16. Accordingly, the proposals formulated by all FAO units have been sifted through
an intensive process of internal review and appraisal, from the level of respective units to
organization-wide senior management meetings convened by the Director-General.

17. These proposals have been subsequently refined in the light of:

updated programme contexts or evolving situations, i.e. emergencies and
new requests for assistance;

the guidance provided by the Committee on Fisheries, the Committee on
Agriculture, the Programme and Finance Committees and Council where the
latter bodies considered them in summary form; and

such operational and practical considerations as the likely availability of
extra-budgetary support, indications of firm commitment from governmental
authorities where required, for example, in hosting meetings, or renewed
assessments of the capacity of existing staff resources to cope with ever-
expanding workloads.


Page 23








18. This process is greatly facilitated by progress in computerization, which permits
quantification of resources in relation to planned outputs and more accurate identification of
needed shifts.

Overview of Major Proposals

19. As mentioned in the Director-General's Introduction, the proposals in this
Programme of Work and Budget do not involve any overall real growth. They are the result
of hard choices and rigorous selection among a greater number of possible actions. Overall
budgetary restraint does not permit the funding of even favoured programme priorities at
optimal levels and entails the curtailment of several activities which are otherwise well-
supported by Member Nations.

20. The proposals are, therefore, very much the reflection of a zero-sum game, whereby
pluses need to be compensated by minuses elsewhere.
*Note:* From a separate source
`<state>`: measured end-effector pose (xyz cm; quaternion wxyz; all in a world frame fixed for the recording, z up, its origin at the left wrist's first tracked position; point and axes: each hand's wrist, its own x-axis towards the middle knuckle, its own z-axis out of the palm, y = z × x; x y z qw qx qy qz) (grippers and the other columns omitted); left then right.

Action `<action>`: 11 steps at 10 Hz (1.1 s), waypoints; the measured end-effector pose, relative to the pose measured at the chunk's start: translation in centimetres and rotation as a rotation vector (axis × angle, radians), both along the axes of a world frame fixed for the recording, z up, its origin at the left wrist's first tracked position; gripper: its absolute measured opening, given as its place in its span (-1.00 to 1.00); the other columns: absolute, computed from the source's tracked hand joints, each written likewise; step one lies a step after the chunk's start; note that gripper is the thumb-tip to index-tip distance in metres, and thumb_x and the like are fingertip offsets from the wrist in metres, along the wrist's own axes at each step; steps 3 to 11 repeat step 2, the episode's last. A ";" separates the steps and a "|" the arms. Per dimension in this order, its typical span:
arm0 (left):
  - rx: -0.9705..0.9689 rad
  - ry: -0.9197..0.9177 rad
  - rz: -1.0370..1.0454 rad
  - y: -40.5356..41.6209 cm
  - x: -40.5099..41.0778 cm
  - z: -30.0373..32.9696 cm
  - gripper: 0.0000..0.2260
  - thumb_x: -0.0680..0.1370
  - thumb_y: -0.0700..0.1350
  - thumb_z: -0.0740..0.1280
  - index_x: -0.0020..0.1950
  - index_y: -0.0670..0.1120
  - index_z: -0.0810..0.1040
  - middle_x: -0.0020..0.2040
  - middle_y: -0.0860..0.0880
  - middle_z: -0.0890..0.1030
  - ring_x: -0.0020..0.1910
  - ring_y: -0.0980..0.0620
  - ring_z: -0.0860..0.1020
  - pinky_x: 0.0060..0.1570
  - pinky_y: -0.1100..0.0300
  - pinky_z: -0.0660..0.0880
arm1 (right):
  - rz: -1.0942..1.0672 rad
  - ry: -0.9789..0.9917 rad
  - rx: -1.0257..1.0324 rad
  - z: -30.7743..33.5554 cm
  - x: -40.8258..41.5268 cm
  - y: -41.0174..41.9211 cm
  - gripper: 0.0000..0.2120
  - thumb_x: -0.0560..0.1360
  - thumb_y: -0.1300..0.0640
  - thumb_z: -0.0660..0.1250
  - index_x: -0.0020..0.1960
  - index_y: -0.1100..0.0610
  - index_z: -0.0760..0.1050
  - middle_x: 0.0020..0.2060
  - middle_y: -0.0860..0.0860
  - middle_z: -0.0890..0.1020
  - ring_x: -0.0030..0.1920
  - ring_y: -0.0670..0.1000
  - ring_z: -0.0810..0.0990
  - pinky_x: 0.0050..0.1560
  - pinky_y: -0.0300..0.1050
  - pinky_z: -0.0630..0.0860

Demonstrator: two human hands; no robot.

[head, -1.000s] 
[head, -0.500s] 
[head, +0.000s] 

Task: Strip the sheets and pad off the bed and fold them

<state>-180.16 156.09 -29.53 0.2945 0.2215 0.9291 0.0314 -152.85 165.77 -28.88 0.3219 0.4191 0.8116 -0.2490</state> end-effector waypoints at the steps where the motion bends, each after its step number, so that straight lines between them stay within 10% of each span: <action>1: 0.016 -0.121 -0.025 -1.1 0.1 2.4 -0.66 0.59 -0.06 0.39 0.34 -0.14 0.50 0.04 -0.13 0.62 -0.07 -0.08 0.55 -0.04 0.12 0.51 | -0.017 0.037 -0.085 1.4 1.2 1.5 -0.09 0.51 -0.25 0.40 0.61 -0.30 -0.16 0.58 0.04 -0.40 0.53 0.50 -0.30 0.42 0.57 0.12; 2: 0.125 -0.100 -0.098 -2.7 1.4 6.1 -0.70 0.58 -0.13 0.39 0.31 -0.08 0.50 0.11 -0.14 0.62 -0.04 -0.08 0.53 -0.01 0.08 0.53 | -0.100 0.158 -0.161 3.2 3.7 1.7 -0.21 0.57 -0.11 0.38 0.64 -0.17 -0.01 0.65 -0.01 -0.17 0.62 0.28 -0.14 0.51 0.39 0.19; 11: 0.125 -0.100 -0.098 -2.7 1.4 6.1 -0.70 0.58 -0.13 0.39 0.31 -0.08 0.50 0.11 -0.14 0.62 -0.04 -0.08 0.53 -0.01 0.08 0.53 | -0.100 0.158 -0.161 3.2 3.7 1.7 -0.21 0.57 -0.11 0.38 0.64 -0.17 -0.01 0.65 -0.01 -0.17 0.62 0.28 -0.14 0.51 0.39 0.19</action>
The eventually increased or decreased
budgetary allocations, coupled with the details of planned activities, are given in the
Programme Budget. However, it must be emphasized that the figures of net changes at
various levels, i.e. Chapters, Major Programmes, Programmes, Sub-programmes and
Programme Elements, are only the budgetary reflection of more complex programming and
managerial effort.

21. In order to facilitate its consideration by the Conference, the main policy choices
embodied in this Programme of Work and Budget are summarized below.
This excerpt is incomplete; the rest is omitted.